:: Dataset content ::
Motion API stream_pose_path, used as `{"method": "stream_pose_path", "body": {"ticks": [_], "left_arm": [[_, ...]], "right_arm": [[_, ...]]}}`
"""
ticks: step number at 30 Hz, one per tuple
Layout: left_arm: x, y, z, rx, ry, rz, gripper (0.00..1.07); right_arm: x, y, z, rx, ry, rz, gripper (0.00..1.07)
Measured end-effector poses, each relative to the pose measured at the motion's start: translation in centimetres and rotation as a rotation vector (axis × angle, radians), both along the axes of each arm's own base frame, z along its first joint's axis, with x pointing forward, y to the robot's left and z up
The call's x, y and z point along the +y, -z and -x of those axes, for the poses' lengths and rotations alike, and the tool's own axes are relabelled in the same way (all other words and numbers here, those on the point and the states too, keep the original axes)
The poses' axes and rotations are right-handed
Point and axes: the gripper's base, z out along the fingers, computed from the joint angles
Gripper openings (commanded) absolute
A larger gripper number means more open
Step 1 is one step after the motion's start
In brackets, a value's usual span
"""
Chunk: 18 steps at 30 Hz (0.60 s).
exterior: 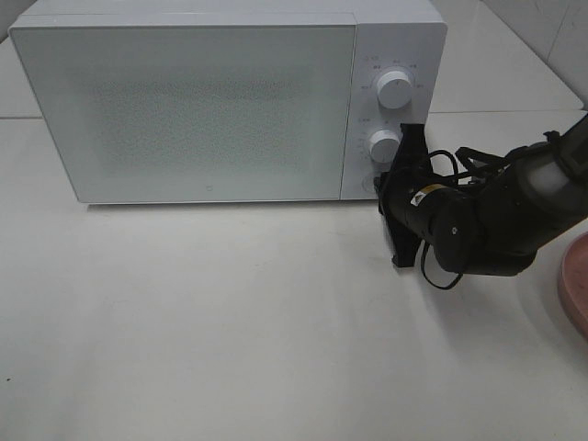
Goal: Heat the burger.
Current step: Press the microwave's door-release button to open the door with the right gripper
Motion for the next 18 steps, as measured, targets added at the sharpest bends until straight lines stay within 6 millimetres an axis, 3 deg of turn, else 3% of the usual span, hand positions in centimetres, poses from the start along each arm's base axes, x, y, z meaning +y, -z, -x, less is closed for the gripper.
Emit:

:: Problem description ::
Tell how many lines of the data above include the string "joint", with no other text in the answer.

:: Written response ::
2